Egypt rejects criticism of 4 countries during UNHRC session

Egypt's envoy to the UN Amr Ramadan has categorically rejected claims of four European countries during the 30th session of the UN Human Rights council, saying they are simply a repeat of statements that had been made during previous sessions.
All such claims had been refuted by Egypt in the previous sessions, Ramadan said Wednesday.
The rule of law is the cornerstone of governance and the judicial independence guarantees the protection of human rights and basic freedoms in Egypt, as stated in the Egyptian constitution, Ramadan said.
He made it clear that the death penalty is only applicable to cases of extremely dangerous crimes, stressing that it is in line with Egypt's international commitments under Article VI of the International Covenant on Civil and Political Rights.
Citizens in Egypt are not tried in military courts except in cases that involve direct attacks on military personnel or facilities, Ramadan said.
He stressed that detainees are treated with dignity.
Ramadan told the session that the detainees are arrested for violating law and not for their profession.
The Egyptian envoy also denied claims of forced disappearance, dismissing them as baseless.
An Egyptian team is in Geneva to explain the truth about complaints filed against Egypt in this regard, Ramadan said.
He was cynical about the fact that countries notorious for human rights violations (in terms of racial discrimination, xenophobia, disdain for religions, torture, etc..) are the very ones that criticize others.
Ramadan cited the British law, which prohibits articles that can be misinterpreted as pro-terrorism, noting that this law could be seen as a violation of human rights.

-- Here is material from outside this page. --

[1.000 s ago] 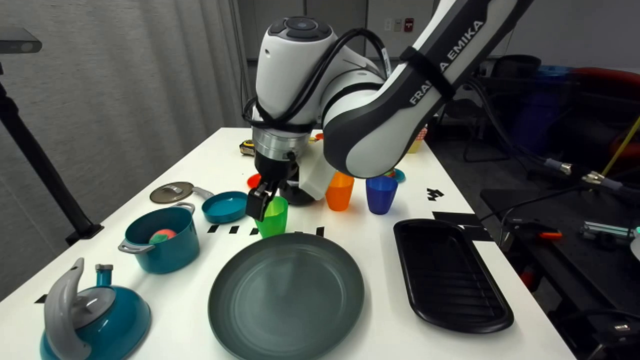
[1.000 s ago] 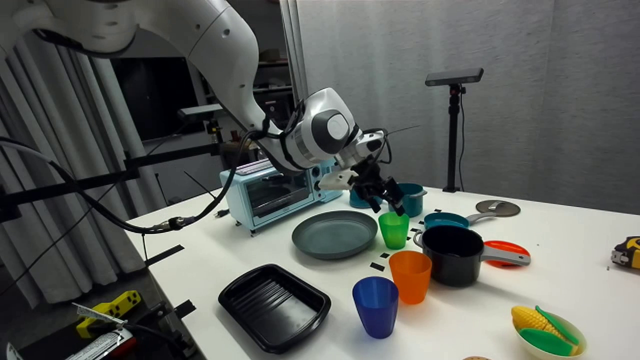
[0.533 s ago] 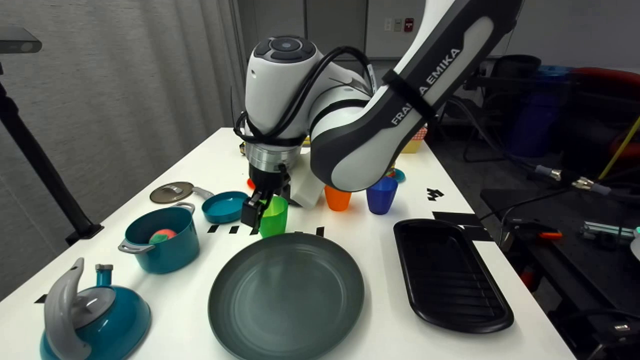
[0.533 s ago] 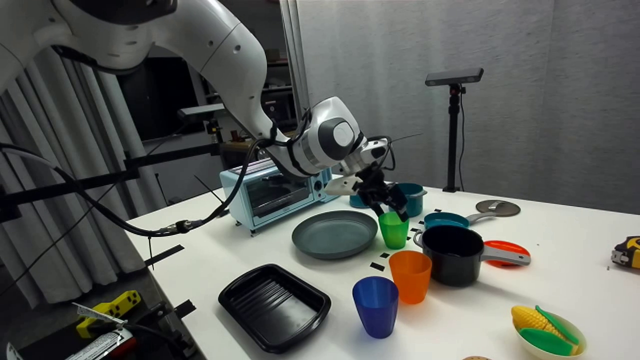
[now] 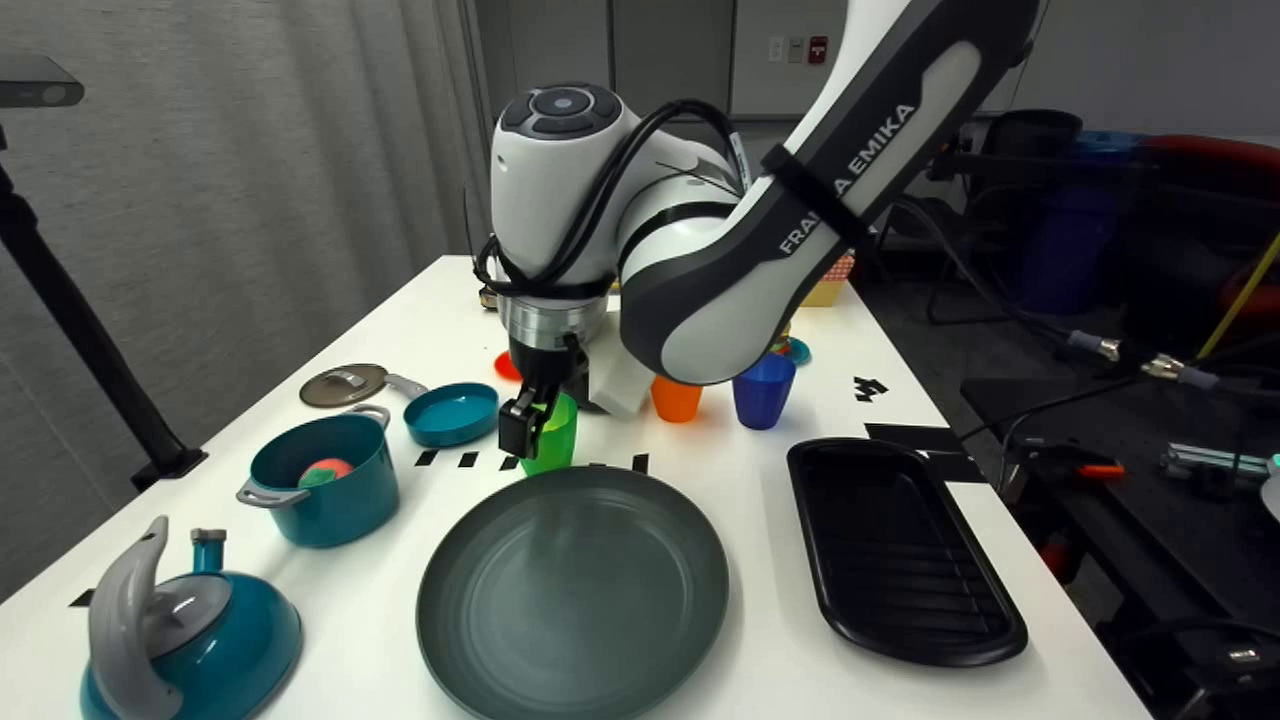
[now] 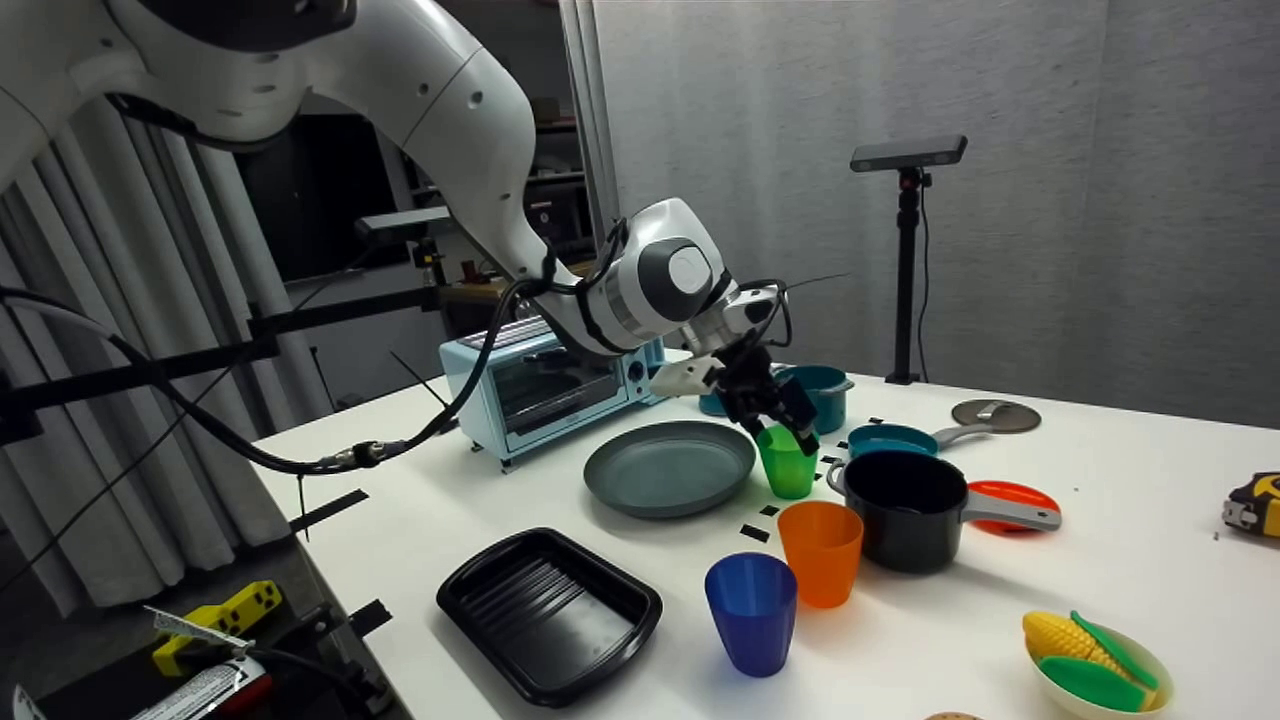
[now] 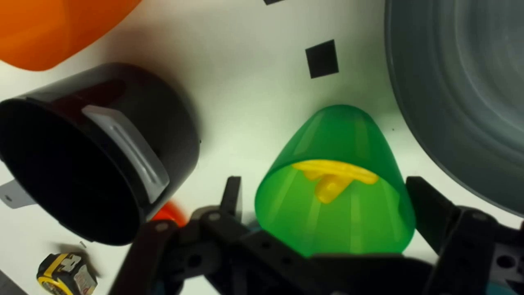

This proves the double standard policies, he noted.
Under the Dutch terrorism law, convicted defendants are sentenced to 30 years in prison, he added.
Instead of criticizing Egypt, those countries should have better condemned extremist actions committed by Israelis in the occupied Palestinian territories and around the Al Aqsa Mosque, the Egyptian envoy said.
They could have stood up for promoting human rights and respecting freedoms when dealing with refugees crossing into their lands, Ramadan added.